Это была самая короткая и самая очаровательная ночь. Прохлада уже затопила город, а от накалившихся за день камней мостовой еще пыхало жаром. Пахло йодом, как в море, и теплой пылью, как в степи после слепого дождя. Белесый туман растекался голубоватой рекой по улицам и площадям, с листьев акаций и платанов гулко скапывала роса — Фимке казалось, что сочные июньские звезды тоже сейчас сорвутся с небосвода и тяжело забарабанят по сонным крышам.
Когда в темноте начали спускаться по круче к таинственно вздыхающему морю, когда с глухим шорохом вывалились из-под ног комья сухой глины, а мимо ушей просвистел спугнутый кожан, Фимка даже струхнул малость. Только вчера он впервые в жизни увидел море: тихое, зеленоватое у берега и бледно-голубое вдали, сливающееся с таким же бледно-голубым небом, — прямо с неба спускалась шаланда под белым парусом. И еще порт: дымы, пароходы, мачты, огромные трубы, горластые гудки, звон цепей и грохот кранов… Вовку Федоровича и Мишу Куртича он узнал тоже только вчера. Вовка — дальний мамин родственник — обещал познакомить Фимку со своими дружками из морской школы. Он и уговорил Фимку идти ночью на причал. Заикнись, что боязно, он тебя возьмет в море! Как же!
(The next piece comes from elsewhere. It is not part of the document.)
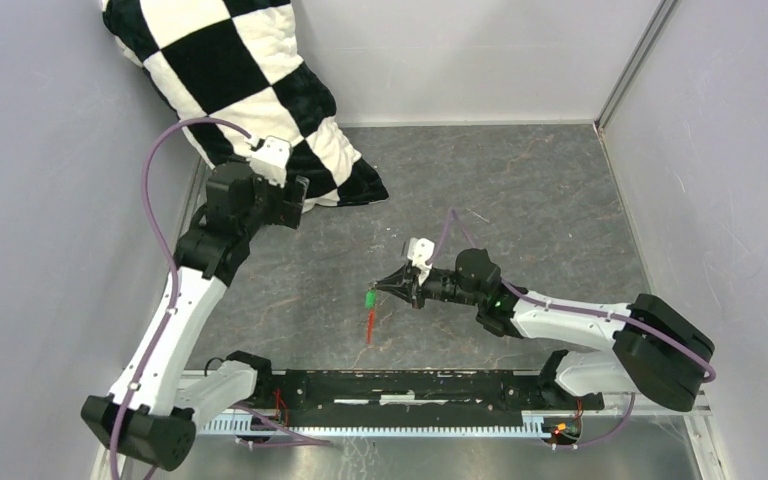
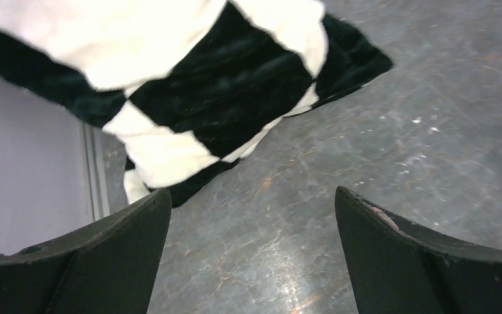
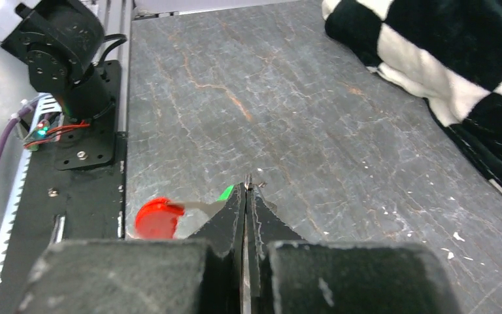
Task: Put the keys on the keyring
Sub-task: Place the keyring at the center of the board, then reset both arms
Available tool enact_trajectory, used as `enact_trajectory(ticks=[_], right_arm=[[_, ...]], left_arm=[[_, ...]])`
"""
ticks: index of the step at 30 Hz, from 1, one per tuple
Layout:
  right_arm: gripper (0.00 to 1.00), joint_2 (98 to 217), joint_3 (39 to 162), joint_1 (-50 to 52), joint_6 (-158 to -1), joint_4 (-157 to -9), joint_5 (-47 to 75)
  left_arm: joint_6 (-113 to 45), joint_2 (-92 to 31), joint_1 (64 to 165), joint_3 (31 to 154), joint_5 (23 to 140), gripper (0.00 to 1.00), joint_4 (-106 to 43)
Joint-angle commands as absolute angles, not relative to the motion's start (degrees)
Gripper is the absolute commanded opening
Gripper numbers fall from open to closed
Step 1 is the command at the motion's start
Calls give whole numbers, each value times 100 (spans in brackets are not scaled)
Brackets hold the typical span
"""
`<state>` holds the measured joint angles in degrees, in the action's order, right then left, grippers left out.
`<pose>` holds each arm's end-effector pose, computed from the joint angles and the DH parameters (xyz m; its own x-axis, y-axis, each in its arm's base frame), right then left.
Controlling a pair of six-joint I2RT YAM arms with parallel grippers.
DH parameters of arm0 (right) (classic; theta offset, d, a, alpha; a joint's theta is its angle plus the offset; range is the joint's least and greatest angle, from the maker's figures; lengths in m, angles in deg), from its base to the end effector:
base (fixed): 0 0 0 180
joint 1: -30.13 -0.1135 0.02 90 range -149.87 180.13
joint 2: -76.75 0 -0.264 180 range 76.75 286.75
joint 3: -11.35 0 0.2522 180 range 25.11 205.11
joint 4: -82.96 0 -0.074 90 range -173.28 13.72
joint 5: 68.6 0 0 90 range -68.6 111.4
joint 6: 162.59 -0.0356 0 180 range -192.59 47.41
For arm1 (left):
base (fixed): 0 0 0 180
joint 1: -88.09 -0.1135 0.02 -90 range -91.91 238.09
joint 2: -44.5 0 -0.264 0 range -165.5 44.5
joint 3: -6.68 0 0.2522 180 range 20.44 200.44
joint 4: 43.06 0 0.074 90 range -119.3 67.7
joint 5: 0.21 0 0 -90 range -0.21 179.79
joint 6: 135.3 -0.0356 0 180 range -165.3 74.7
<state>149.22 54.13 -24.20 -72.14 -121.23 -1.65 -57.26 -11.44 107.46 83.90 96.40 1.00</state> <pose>0.1437 0.2241 0.2301 -0.0482 -0.0796 -0.9957 -0.9752 0.2193 0.0297 0.1976 -0.0651 0.3814 -0.3098 0.3271 -0.8927 0.3001 0.9246 0.2347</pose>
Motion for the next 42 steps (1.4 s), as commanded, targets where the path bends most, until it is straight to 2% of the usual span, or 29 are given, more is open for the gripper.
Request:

Теперь Фимка стоял под огромной черной скалой, поднимающейся из воды. Вовка и Мишка возились у лодки — отмыкали цепь, тащили из темного куреня парус, весла и еще какие-то вещи, которые назывались непонятно и загадочно: рангоут, румпель, шполик…
— Баян взял? — спросил Вовка, замыкая курень.
— Вот он, — ответил Миша, швыряя что-то темное в лодку на свернутый парус.
Сдурел что ли этот Мишка, так небрежно бросил музыкальный инструмент! И Вовка ведет себя необычно — вчера дрожал: «Ой, гляди не сломай патефон! Ах, смотри не урони пластинку!», а теперь и слова не сказал Мишке.
Все сегодня необычно для Фимки, даже рассвет. У себя в Москве он его вообще никогда не наблюдал. В деревне, где бывал прошлым летом, рассвет всегда начинался на горизонте: вздрогнет темь, поплывут светлые полосы по небу, и потом уже будто кто-то медленно потянет вверх синюю занавесь ночи. Здесь по-иному: волна словно прикрыта туманной пеленой, а в зените бледнеют и тают звезды. Темно-синее небо посветлело, поднялось еще выше, и начала сперва медленно, а потом все быстрее стекать оттуда прозрачная светлость к горизонту. Спросить бы у Вовки, почему так, — он же моряк, все знает, — но опять же боязно: черный, как жук, Миша Куртич только усмехнется да выгнет подковами сросшиеся над переносицей широкие брови, а Вовка обязательно начнет подначивать — любит посмеяться над другими.
— Ша! Капитан идет, — приложил ладонь к уху Мишка.
Все трое прислушались. Сперва затрещал кустарник, потом зашуршала галька, из-за обрыва вышли на высветленный рассветом песок два невысоких парня в полосатых тельняшках.
— Салют, камарадос! — поднял руку, как для пионерского приветствия, тот, кто шел впереди, и, не дожидаясь ответа, спросил баском: — Фрегат готов?
— Так точно, Капитан! — поднял руку Вовка.
Капитан подошел ближе и остановился.
— Кто с тобой третий?
— Это… Это — Фимка. Он приехал из Москвы. Мировой хлопец. Хочет в нашу школу поступать.
— Ну и что? — строго спросил Капитан.
— Да ты не думай… — голос у Вовки дрогнул виновато. — Ты не думай, Капитан, он — комсомолец…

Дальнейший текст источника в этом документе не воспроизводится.